Wireless carriers, of course, have denied any harmful effects from wireless network transmissions and equipment. Working in conjunction with the Cellular Telecommunications and Internet Association (CTIA), they’ve set up a website called cellphonehealthfacts.com. The page cites research from the American Cancer Society and the National Institutes of Health, among others, which conclude that the technology poses no significant threat. But the main issue, of course, is that the high level of cellphone usage in which most people engage is a relatively new phenomenon. There aren’t any long-term studies about the effects of cellphone usage simply because not enough time has passed since the invention of smartphones.

Getting into the nitty-gritty technicalities actually provides some comfort in this case. Typical 4G LTE cell networks transmit at frequencies between 700 MHz and 2.5 GHz, which is well below that of x-rays and gamma rays, which can cause cancer and other health problems.

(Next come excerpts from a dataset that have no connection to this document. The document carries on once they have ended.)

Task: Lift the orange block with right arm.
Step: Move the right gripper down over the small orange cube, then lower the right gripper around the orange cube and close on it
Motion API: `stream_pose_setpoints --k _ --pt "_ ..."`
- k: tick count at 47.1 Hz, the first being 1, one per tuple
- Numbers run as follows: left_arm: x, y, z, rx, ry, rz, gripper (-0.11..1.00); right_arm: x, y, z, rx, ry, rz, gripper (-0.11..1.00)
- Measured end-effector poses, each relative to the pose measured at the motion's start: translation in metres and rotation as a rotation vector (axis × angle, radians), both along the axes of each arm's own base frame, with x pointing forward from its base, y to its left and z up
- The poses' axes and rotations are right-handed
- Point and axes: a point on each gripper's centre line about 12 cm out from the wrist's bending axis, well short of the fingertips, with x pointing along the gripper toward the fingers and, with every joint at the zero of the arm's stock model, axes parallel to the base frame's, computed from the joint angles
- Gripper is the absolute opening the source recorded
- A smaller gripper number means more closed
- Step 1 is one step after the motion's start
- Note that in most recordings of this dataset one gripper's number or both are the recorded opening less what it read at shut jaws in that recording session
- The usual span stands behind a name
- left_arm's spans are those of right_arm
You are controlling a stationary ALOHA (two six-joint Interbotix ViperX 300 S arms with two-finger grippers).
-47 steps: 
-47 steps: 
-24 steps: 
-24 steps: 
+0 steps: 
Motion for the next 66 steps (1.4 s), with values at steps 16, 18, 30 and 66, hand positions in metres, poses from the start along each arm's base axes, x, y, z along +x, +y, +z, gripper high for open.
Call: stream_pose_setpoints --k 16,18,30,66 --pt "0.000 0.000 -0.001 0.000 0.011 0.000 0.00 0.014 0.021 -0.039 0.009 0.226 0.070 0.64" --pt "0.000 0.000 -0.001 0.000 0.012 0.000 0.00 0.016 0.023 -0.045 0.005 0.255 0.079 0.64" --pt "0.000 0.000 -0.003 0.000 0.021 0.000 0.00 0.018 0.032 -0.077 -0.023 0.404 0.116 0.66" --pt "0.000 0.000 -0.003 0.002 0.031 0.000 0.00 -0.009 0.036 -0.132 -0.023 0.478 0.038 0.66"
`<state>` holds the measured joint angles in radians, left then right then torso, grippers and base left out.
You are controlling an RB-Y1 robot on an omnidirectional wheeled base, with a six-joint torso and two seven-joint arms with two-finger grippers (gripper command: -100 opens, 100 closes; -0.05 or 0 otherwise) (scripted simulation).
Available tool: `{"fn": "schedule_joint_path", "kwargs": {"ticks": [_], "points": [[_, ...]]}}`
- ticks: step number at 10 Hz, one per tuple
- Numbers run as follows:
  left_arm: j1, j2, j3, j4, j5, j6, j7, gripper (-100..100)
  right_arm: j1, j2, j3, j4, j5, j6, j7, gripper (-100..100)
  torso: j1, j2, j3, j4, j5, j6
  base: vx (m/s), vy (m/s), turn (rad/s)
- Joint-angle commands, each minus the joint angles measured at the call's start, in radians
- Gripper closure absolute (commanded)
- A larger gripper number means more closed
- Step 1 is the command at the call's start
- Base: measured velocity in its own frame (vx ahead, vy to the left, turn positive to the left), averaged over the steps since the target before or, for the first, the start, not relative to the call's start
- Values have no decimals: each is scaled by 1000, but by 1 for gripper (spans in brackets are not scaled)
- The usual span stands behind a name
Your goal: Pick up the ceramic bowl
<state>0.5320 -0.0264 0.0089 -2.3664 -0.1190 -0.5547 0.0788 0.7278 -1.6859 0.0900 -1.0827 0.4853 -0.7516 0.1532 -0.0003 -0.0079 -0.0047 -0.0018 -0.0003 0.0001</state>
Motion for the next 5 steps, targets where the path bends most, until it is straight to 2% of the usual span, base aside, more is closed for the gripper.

Some of the new 5G networks will use higher bands, like 28 GHz, which still do not emit ionizing radiation like x-rays and gamma rays. But the issue isn’t exactly with the frequency itself — it’s with the proliferation and proximity of these new towers.

5G is supposed to be up to 100 times faster than current data speeds, but it requires cell phone tower equipment to be closer to users than ever before. Wireless companies in the U.S. say they’ll have to install about 300,000 new antennas — roughly equal to the total number of cell towers built over the past three decades. Their solution to this high demand are “small cell” towers, which are much less intrusive and emit less radiation. That’s causing outrage and alarm in some neighborhoods, as antennas go up in close proximity to residences. Now that these towers will be closer and more prevalent, will the saturation of radioactivity become a problem? 10 high-powered towers a few miles away don’t cause much damage, but what about 20 low-powered towers in your neighborhood?

In the end, the hard truth is that there isn’t a clear answer here. But if the resistance to 5G rollout shows us one thing, it’s that astronomically increasing data speeds across the country will come at a cost. It’s certain that part of that cost will entail allowing tower construction in our backyards. It remains to be seen, however, whether medical bills will also be part of the cost. If the state of California is advising folks not to keep their phones in bed with them though, that’s certainly a hint at a greater issue. One that deserves our close attention.